→ Problem description: Please find every line in the records below that contains the word "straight", and copy it.

→ Data shown:
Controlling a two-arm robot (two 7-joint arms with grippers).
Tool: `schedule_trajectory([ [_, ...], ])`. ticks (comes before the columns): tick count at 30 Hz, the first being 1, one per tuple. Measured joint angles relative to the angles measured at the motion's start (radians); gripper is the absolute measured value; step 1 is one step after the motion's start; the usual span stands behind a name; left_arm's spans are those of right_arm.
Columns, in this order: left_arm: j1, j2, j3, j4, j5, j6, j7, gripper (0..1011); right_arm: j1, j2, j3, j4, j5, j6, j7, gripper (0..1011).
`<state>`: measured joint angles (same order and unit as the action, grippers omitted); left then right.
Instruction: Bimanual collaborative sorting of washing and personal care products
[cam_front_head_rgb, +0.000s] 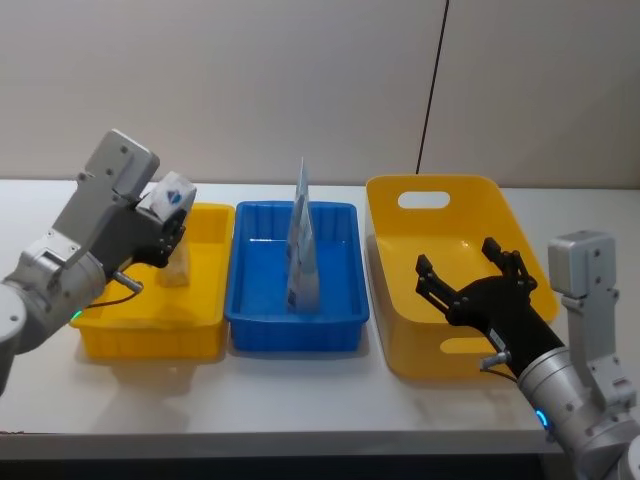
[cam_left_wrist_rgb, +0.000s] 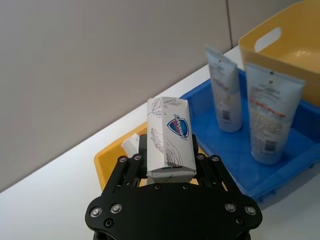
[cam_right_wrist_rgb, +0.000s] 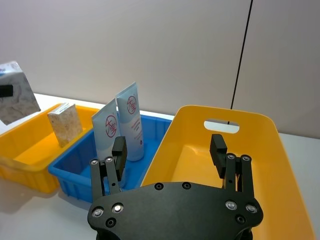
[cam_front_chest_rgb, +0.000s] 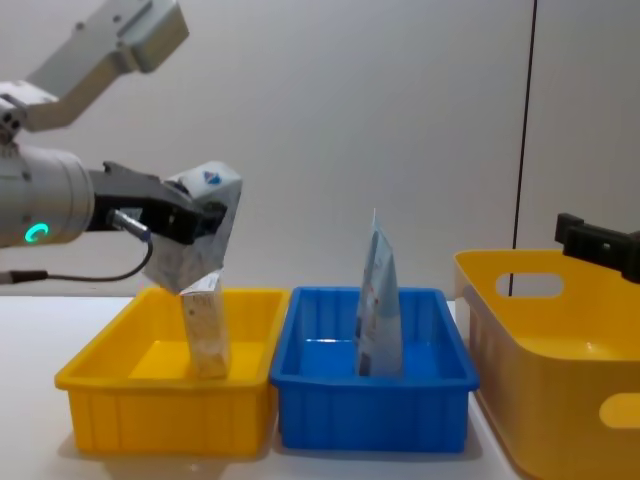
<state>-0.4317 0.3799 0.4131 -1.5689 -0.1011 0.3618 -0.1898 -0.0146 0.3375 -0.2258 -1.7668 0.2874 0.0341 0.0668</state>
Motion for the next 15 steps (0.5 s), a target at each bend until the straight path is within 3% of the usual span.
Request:
schedule_trajectory([
  [15,0.005,0.061,-0.027,-0.060,-0.094,-0.115,-0.185,378,0.000,0.000,0.000,0.000,0.000,0.000,0.000,1003],
])
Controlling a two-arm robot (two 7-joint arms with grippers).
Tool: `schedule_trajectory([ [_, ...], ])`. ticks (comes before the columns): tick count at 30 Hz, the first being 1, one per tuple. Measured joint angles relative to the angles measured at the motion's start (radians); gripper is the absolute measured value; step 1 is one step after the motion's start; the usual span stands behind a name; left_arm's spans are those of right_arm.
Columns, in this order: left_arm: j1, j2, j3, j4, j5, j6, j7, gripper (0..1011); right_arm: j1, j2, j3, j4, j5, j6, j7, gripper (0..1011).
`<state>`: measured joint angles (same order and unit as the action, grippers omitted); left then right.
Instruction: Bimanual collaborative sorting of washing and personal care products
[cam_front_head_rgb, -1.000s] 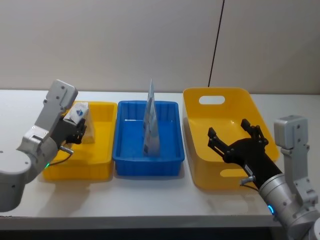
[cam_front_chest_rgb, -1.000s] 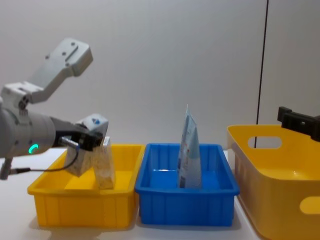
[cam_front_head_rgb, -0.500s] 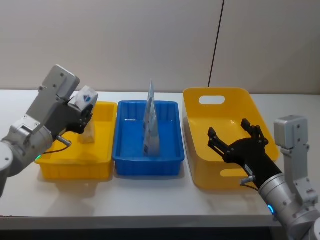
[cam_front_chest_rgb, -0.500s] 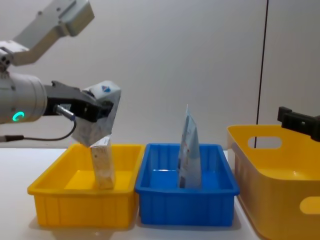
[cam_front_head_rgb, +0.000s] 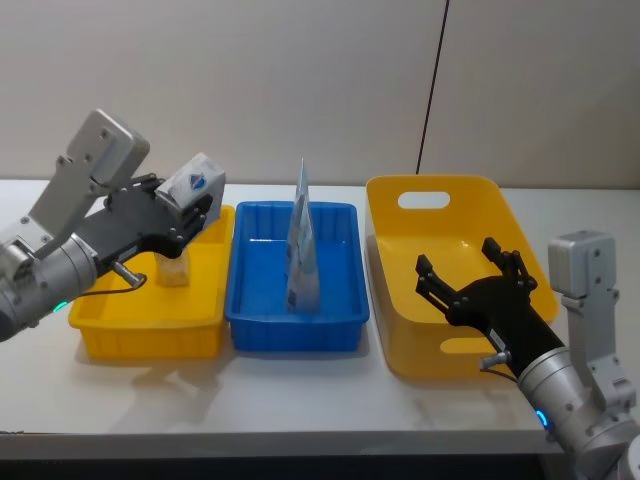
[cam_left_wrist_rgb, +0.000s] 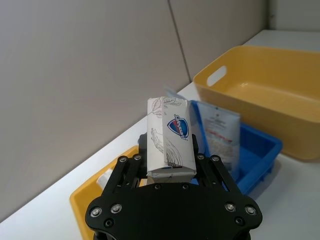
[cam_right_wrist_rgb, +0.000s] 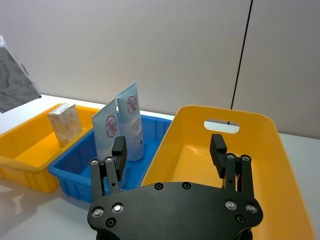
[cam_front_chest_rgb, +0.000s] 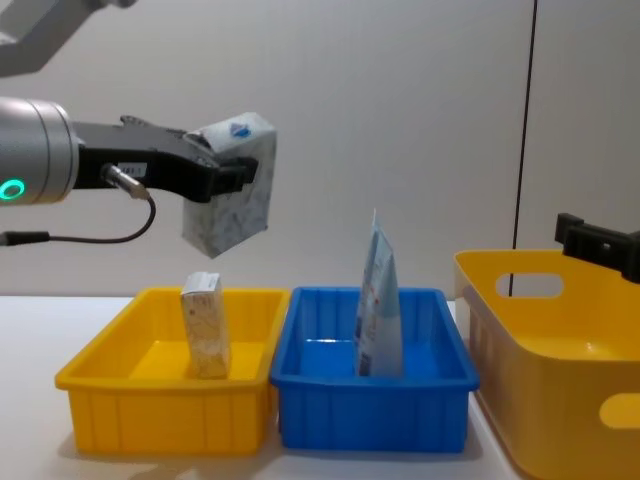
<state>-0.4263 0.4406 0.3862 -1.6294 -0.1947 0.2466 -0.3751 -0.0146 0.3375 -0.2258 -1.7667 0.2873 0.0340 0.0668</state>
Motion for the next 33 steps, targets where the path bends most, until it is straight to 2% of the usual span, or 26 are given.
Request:
schedule_trajectory([
  [3,-0.003,0.005,-0.003,0.000,-0.018,-0.019,-0.030,378,0.000,0.000,0.000,0.000,0.000,0.000,0.000,1003],
  [17,-0.040,0.023,-0.005,0.052,-0.151,-0.144,-0.242,378,0.000,0.000,0.000,0.000,0.000,0.000,0.000,1003],
  [33,-0.110,-0.004,0.031,0.172,-0.292,-0.253,-0.486,378,0.000,0.000,0.000,0.000,0.000,0.000,0.000,1003],
])
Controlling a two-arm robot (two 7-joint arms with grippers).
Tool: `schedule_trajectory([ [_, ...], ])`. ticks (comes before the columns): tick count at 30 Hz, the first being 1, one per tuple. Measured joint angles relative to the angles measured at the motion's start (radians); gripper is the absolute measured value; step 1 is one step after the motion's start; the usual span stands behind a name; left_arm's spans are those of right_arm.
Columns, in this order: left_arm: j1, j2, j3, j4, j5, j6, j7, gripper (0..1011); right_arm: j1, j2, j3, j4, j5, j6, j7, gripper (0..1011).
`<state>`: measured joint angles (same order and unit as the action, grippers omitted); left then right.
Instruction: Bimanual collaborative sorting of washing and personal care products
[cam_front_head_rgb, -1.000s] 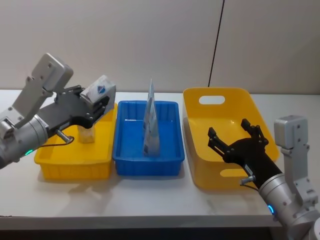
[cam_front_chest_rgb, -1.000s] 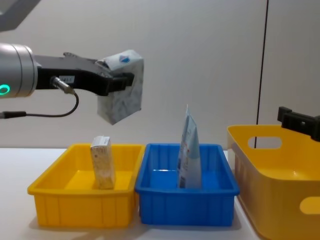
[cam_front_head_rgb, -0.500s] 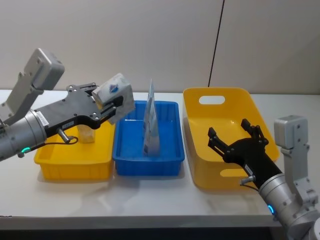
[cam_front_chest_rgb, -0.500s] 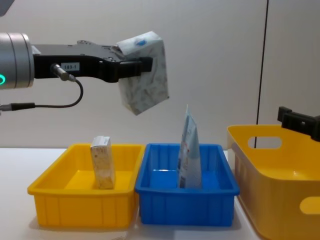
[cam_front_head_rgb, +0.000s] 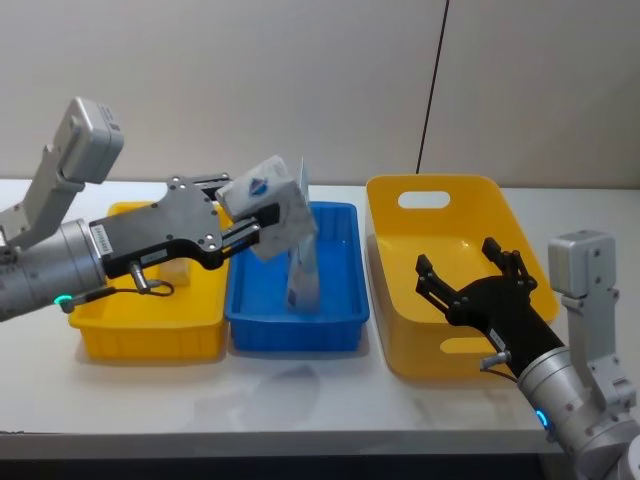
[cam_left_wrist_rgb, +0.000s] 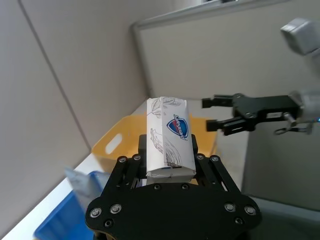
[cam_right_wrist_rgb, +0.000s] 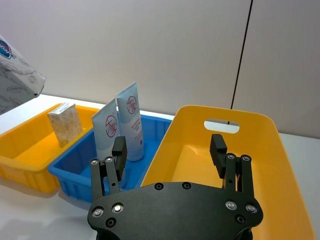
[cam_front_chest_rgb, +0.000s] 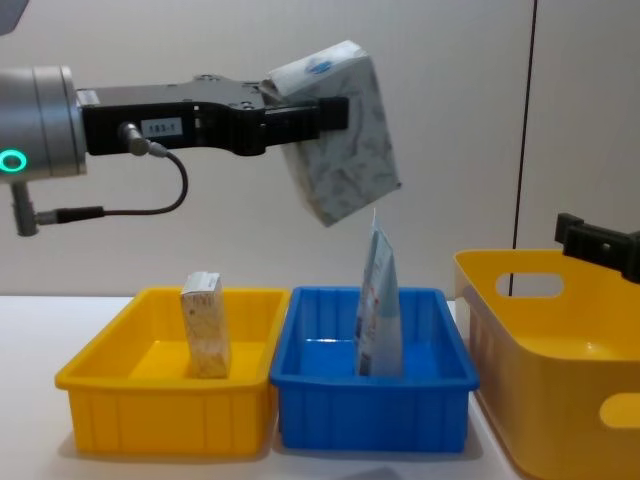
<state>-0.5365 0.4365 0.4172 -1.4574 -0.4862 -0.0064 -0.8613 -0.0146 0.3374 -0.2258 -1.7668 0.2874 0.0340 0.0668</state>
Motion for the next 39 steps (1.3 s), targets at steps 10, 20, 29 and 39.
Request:
schedule_trajectory([
  [10,-0.051,-0.037,0.039,0.090,-0.074,-0.037,-0.148,378,0.000,0.000,0.000,0.000,0.000,0.000,0.000,1003],
  [20,-0.106,-0.088,0.089,0.188,-0.138,-0.054,-0.298,378,0.000,0.000,0.000,0.000,0.000,0.000,0.000,1003],
  [29,-0.134,-0.122,0.122,0.249,-0.174,-0.063,-0.381,378,0.000,0.000,0.000,0.000,0.000,0.000,0.000,1003],
  [39,-0.136,-0.134,0.137,0.269,-0.193,-0.075,-0.397,378,0.000,0.000,0.000,0.000,0.000,0.000,0.000,1003],
])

→ Solution for this problem:
Motion for the next 15 steps (0.5 s), a target at each bend until the straight path is within 3% of the usual span.
Motion for the next 33 steps, targets where the path bends most, until it is straight to 2% of the usual span, or 26 are given.

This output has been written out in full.